The girl with the almond face says she likes Kerouac

As the title hints at, I met a girl with an amazingly elfin face who likes Jack Kerouac. It’s not that those are all that rare; but she was the other end of the first beatnik conversation I’ve had in Oregon. It got me thinking about good old Kerouac, especially about the ending of “On the road.” The last paragraph of that book is an amazing sequence of run-on sentences coalescing into one beautiful closing statement about the story and the impetus thereof(Neal Cassidy). So I went home and wrote down the musings of one angry anthropoid.

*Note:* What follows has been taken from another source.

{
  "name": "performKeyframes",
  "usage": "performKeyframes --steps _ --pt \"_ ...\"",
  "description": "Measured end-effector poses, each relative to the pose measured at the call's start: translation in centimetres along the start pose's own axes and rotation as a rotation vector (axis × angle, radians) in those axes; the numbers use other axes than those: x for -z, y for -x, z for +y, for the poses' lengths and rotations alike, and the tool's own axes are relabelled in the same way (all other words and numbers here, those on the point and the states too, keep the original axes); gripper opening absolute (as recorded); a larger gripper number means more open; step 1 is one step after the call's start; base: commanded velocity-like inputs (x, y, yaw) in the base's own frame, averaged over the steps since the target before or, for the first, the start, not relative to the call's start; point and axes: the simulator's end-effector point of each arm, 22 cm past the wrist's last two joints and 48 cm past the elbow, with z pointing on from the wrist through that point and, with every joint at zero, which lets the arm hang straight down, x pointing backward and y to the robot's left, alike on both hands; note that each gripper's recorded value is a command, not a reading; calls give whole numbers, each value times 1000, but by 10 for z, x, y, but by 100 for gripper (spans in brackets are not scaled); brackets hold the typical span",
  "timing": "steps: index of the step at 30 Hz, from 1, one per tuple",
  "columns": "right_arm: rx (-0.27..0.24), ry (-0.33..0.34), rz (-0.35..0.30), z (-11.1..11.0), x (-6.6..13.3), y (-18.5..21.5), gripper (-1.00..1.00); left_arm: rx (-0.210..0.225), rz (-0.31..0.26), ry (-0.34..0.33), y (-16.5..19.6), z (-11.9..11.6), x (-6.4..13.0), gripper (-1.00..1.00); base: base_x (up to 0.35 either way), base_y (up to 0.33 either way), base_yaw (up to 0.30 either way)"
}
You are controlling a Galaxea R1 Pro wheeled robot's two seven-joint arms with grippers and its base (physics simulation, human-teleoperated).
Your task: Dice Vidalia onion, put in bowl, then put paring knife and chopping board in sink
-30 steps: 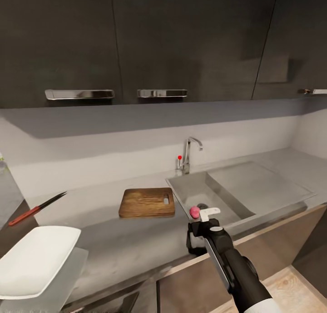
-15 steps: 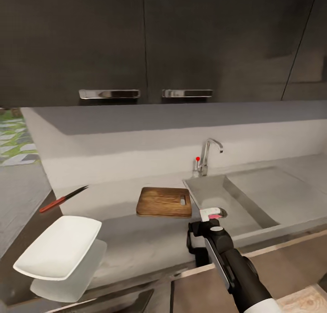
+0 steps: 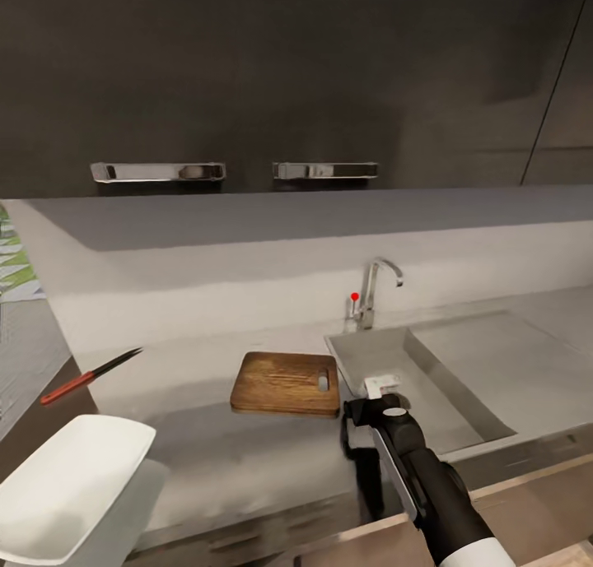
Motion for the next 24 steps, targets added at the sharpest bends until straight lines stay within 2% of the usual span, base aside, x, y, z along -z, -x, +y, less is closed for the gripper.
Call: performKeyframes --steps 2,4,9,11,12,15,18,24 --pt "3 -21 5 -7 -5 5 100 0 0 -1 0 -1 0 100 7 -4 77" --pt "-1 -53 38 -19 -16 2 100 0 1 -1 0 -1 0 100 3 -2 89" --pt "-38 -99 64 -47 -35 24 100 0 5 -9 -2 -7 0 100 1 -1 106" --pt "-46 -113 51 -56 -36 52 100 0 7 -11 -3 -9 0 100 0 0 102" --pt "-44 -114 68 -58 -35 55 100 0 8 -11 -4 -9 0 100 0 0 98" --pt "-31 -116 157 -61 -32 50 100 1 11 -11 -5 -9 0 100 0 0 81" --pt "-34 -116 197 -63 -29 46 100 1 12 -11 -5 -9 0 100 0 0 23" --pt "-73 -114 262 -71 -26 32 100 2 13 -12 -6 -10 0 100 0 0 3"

Blasting caps thrown into the furnace of kids wandering the cleaner city streets alone, and there is no sign of Kerouac here, save for random photos in bars and that raw land rolling in one huge bulge which has roads leading back to the old directions, no broken down piers or signs of Dean in a crowd, as the children smile in the land where children are free and schools are open till they ride back home, and roads too systematized, and up in Lowell, over in Lowell, it’s a dream of this coast to roll to the other and back again, to find the end of the beginning, a mirror reflection and Burroughs is only sleeping with Dharma dreams and a methadone headache.

The clouds carry the senses to an ideal mimicked and morphed from the ideal set forth upon this continent by our forefathers, Neal, Jack and Allen. But who is left here to pick up the mantel when the trip is over, the bottle taken for gospel and the poems stopped? The readings are slower, less madness of creation and discomfort, the impetus of suffering recognized and digested, not fought over and made into holy writ. Where does the road begin when Jack was in Denver and moving West? Where is the ennui made, and the causeless movement found lacking, in need of piano chords in the dissonant night? Can we, as a the survivors of the word war be made whole again? Can we rise up from the ashes of the anti-poet Angelou to find again the restless travels which once made us whole? We found ourselves in that same forest but both paths seem too well traveled, too much foot traffic has dulled the sense of being separate but common, and we must look back to where we came from, and the grasses growing over our steps and walk back again to find another, older, path to follow.

We can note the differences between modern and past by showing the verbiage used to describe the up and coming, the eternal movement from East to West and back again. Where are the madness monks to chant our way home; where is the Om to radiate new awareness? There are no signs of Jack or Allen or even old Neal here, save for a genetic memory plugged into a microphone and left in want for someone to take the helm, I think of Dean Moriarty the father Jack found, I even think of Old Dean Moriarty the impetus to a generation. I think of Dean Moriarty.